Didier Raoult’un görüşleri, tüm çalışmalarını idari ve tıbbi nomenklatura’nın çirkin tepkisine adamış olan medya tarafından analiz edilmedi. Oysa Cumhurbaşkanının, onun hükümetinin ve tıbbi seçkinlerin yetkinliği sorunu, tıbbi seçkinlerin tartışmasız bir üyesi tarafından ortaya konulmuştu.
İkinci dalga
Belediye seçimlerinin ilk turu sağlık krizinin başlangıcında 15 Mart 2020’de gerçekleşti. Sarı Yeleklilerin çoğunlukta olduğu çevre kasabalar ve kırsal bölge, çoğunlukla kendi belediye başkanlarını seçme imkanını elde ettiler. Her zamanki gibi büyük şehirlerde işler daha karmaşıktı. Krizin sonunda 28 Haziran’da bir ikinci tur düzenlendi. Böylece yeni bir adım atılmış oldu.
« Büyük Ulusal Tartışma » ile oyalanan ve « Yurttaş Konvansiyonu »na kayıtsız kalan on seçmenden altısı sandık başına gitmedi.
Bu sessiz protestoyu göz ardı eden medya, azınlık oyunu « çevrecilerin zaferi » şeklinde yorumladı. Oysa « dünyanın sonu » ile mücadele taraftarlarının « ayın sonu » için mücadele verenlerden kesin bir şekilde ayrıldıklarını söylemeleri daha adil olurdu.
Kamuoyu araştırmaları bize yeşil oyların esas olarak kamu görevlilerinin işi olduğunu gösteriyor. Bu tüm devrim öncesi süreçlerde karşılaştığımız bir durumdur: Akıllı insanlar, eğer kendilerini iktidar ile bağlantılı hissediyorlarsa, körleşirler ve gözlerinin önünde olan biteni anlamazlar.
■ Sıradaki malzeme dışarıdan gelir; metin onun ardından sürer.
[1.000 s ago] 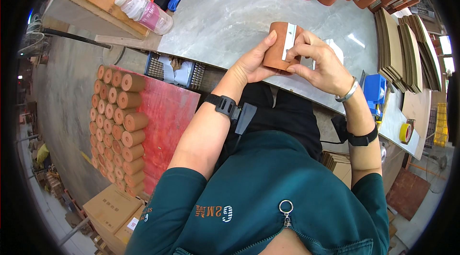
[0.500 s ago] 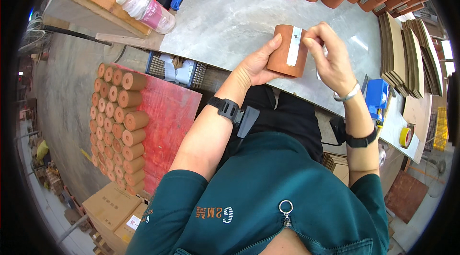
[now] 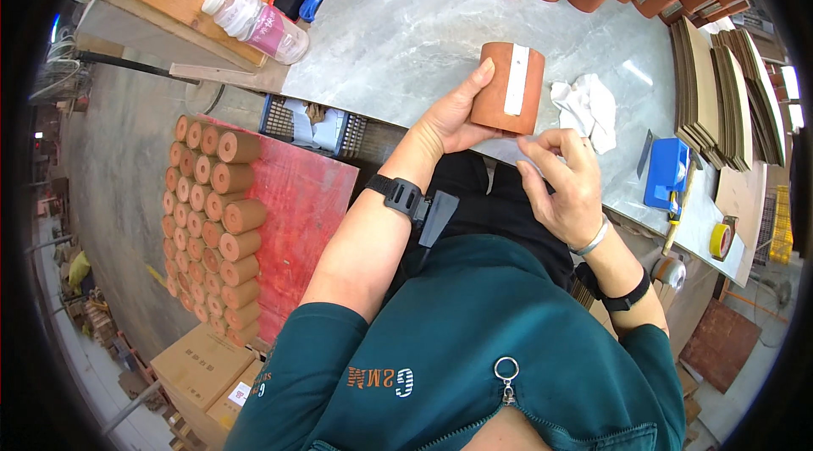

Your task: Cleaning cylindrical furniture components, applying labels/stickers, and wrapping them in protective cardboard.

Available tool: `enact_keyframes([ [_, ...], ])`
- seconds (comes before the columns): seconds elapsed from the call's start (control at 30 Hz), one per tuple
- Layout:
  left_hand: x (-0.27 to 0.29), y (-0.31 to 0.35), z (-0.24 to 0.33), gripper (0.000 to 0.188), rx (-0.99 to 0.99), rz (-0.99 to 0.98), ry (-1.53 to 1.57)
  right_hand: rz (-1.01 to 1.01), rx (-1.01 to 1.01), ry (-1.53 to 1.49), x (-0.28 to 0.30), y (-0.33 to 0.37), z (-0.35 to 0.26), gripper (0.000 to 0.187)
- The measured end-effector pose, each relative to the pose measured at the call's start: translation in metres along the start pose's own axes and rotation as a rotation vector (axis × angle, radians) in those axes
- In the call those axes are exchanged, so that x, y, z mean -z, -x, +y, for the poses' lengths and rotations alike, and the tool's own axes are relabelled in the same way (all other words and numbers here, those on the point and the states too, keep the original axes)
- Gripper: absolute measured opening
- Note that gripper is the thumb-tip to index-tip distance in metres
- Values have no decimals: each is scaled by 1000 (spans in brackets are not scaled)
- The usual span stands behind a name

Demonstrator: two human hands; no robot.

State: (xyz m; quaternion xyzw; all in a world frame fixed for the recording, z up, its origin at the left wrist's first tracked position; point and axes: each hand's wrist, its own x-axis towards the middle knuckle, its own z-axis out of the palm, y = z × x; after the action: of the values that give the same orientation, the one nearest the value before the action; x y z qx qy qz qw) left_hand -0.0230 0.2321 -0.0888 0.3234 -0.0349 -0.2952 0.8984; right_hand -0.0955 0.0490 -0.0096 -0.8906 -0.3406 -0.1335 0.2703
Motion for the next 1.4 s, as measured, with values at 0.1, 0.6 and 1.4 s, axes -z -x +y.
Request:
enact_keyframes([
  [0.1, 2, 0, 1, 90, 28, -11, 32, 93, -43, -49, -3, -9, 2, 45],
  [0.6, 4, 2, 2, 90, 19, -64, -6, 105, 14, 80, -1, -29, 1, 44],
  [1.4, -19, 14, -10, 78, -91, 136, -189, 269, -12, -36, -13, -34, 5, 37],
])
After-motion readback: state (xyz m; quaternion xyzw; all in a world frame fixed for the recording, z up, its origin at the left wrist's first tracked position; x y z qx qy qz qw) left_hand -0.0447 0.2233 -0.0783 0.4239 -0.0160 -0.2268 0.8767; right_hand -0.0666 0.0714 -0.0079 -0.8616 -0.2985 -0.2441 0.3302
Halklar arasındaki bu bölünmeyi öngörmediği için, tüm büyük şehirlerde demokratik olmasa da bu oylamanın geçerli olması için gerekli yetersayı sağlanamamıştır. Yine de seçmenlerinin sadece beşte biri ya da daha azı tarafından seçilen belediye başkanlarının hiçbiri seçimlerin iptal edilmesini istemedi.
Hiçbir rejim halkının desteği olmadan varlığını sürdüremez. Eğer seçimlere yönelik bu grev Mayıs 2022’deki Cumhurbaşkanlığı seçimleri sırasında da tekrarlanırsa, sistemin çökmesi kaçınılmazdır. Siyasi liderlerin hiçbiri bundan kaygı duymuyor gibi.
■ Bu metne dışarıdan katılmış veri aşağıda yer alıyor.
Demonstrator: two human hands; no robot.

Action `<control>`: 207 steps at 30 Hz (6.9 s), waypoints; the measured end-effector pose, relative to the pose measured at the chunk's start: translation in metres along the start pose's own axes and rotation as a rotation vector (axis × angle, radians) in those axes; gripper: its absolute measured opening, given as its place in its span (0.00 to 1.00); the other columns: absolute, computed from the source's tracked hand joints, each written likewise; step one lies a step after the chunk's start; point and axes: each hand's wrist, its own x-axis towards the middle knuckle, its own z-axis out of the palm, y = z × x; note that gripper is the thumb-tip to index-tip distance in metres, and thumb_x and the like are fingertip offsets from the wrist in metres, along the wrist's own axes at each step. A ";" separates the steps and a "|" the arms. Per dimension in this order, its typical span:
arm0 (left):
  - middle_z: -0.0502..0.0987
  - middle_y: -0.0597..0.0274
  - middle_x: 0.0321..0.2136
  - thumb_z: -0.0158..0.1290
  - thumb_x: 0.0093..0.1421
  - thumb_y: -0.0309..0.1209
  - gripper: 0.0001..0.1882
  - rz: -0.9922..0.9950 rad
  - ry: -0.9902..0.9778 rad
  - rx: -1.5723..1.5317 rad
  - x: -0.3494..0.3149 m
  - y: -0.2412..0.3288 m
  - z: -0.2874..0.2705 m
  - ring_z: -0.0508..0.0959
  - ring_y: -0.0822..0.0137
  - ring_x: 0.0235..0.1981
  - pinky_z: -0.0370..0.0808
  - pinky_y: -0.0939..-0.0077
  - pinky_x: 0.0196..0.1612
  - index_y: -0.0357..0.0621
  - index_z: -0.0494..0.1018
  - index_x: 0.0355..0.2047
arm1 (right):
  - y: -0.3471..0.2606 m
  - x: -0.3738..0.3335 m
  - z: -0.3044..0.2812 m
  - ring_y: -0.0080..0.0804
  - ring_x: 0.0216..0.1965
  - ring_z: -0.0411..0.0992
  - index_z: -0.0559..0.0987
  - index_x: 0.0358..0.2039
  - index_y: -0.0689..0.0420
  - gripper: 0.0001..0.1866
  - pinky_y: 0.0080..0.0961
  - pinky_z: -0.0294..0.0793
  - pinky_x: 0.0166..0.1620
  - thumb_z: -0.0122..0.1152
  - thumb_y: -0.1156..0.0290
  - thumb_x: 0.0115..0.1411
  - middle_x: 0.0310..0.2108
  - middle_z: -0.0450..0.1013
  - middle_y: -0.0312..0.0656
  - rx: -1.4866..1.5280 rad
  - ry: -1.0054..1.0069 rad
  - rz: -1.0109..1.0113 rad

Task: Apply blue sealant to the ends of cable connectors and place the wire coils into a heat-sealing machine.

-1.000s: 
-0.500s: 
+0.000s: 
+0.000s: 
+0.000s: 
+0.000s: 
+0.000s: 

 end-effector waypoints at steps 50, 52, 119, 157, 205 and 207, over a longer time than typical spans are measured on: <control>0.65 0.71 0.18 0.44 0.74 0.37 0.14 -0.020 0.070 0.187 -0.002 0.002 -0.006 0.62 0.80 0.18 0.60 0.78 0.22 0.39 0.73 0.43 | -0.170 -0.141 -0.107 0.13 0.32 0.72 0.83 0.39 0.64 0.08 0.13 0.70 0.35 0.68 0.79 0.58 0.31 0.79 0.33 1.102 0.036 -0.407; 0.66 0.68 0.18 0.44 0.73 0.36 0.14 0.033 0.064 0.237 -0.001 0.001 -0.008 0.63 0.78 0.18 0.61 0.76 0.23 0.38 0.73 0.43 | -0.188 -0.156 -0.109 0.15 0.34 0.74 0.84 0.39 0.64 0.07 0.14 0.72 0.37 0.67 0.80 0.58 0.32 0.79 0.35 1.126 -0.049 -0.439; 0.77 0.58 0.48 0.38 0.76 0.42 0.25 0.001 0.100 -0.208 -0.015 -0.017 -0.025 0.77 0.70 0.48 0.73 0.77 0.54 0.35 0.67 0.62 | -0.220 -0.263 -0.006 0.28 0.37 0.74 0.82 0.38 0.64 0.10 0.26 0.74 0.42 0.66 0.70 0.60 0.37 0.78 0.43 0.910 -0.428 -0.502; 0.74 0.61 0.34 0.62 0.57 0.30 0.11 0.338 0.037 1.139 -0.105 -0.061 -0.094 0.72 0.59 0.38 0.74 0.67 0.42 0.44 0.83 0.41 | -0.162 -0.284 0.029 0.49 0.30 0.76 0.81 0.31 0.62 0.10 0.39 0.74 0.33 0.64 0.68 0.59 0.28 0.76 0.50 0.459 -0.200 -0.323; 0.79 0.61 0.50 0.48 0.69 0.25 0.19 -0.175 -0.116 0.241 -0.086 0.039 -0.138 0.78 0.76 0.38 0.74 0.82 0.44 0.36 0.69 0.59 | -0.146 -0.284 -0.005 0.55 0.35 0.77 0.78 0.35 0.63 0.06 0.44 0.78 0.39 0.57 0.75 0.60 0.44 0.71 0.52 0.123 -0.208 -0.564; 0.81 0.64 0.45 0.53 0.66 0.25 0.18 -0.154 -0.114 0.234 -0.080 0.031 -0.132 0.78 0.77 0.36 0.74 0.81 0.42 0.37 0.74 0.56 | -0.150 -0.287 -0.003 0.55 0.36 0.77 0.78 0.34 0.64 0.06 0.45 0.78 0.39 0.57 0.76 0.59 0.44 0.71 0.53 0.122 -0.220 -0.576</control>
[1] “Batı kendi çocuklarını nasıl yiyip yutuyor?”, yazan Thierry Meyssan, Tercüme Osman Soysal, Rast Haber (Türkiye) , Voltaire İletişim Ağı , 4 Aralık 2018.
[2] “Çok siyasi bir öfke”, yazan Alain Benajam, Tercüme Osman Soysal, Voltaire İletişim Ağı , 23 Kasım 2018.
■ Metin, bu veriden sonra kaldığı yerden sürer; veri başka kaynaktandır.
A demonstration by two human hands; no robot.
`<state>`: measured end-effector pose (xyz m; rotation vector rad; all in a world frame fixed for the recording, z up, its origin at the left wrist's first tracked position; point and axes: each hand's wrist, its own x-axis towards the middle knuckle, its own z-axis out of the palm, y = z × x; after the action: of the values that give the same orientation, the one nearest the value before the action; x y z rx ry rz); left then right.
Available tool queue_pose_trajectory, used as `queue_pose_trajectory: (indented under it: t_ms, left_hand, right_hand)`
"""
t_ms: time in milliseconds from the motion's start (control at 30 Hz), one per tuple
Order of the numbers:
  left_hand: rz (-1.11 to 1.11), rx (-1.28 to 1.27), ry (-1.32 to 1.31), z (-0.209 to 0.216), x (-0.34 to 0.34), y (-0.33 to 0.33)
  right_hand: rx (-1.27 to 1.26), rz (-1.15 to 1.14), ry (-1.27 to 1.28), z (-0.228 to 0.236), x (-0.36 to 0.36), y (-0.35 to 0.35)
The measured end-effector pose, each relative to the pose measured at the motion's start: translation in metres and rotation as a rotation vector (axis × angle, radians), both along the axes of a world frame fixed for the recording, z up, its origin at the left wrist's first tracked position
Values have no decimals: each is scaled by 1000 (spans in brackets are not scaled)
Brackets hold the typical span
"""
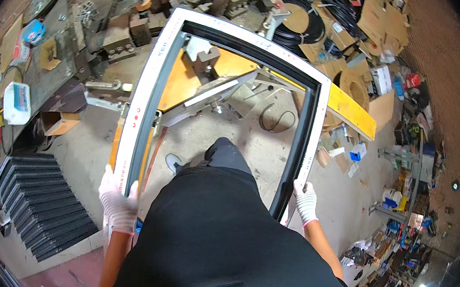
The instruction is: The person picks up a rectangular window frame and carries it to a corner-cutting machine. They position the frame on the machine and operate the cutting arm to miter the corners, repeating the process for each corner. After cutting, they lift the frame and walk back toward the work area.
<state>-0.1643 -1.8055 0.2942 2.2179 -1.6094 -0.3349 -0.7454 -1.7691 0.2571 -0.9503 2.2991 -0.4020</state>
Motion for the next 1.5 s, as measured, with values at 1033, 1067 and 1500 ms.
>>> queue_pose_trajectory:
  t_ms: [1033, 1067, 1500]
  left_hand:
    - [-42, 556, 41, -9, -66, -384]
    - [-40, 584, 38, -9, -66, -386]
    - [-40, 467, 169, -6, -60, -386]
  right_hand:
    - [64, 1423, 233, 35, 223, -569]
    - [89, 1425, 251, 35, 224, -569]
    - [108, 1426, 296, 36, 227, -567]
[4] “Covid-19: Neil Ferguson, liberal Lyssenko”, yazan Thierry Meyssan, Tercüme Osman Soysal, Voltaire İletişim Ağı , 19 Nisan 2020.
[5] “Covid-19 ve Kızıl Şafak”, yazan Thierry Meyssan, Tercüme Osman Soysal, Voltaire İletişim Ağı , 28 Nisan 2020.
[6] “Ortak görüşünüzden bıktık artık!”, yazan Thierry Meyssan, Tercüme Osman Soysal, Voltaire İletişim Ağı , 2 Haziran 2020.
[7] Didier Raoult ve ekibinin resmi internet sitesi: Méditerranée infection.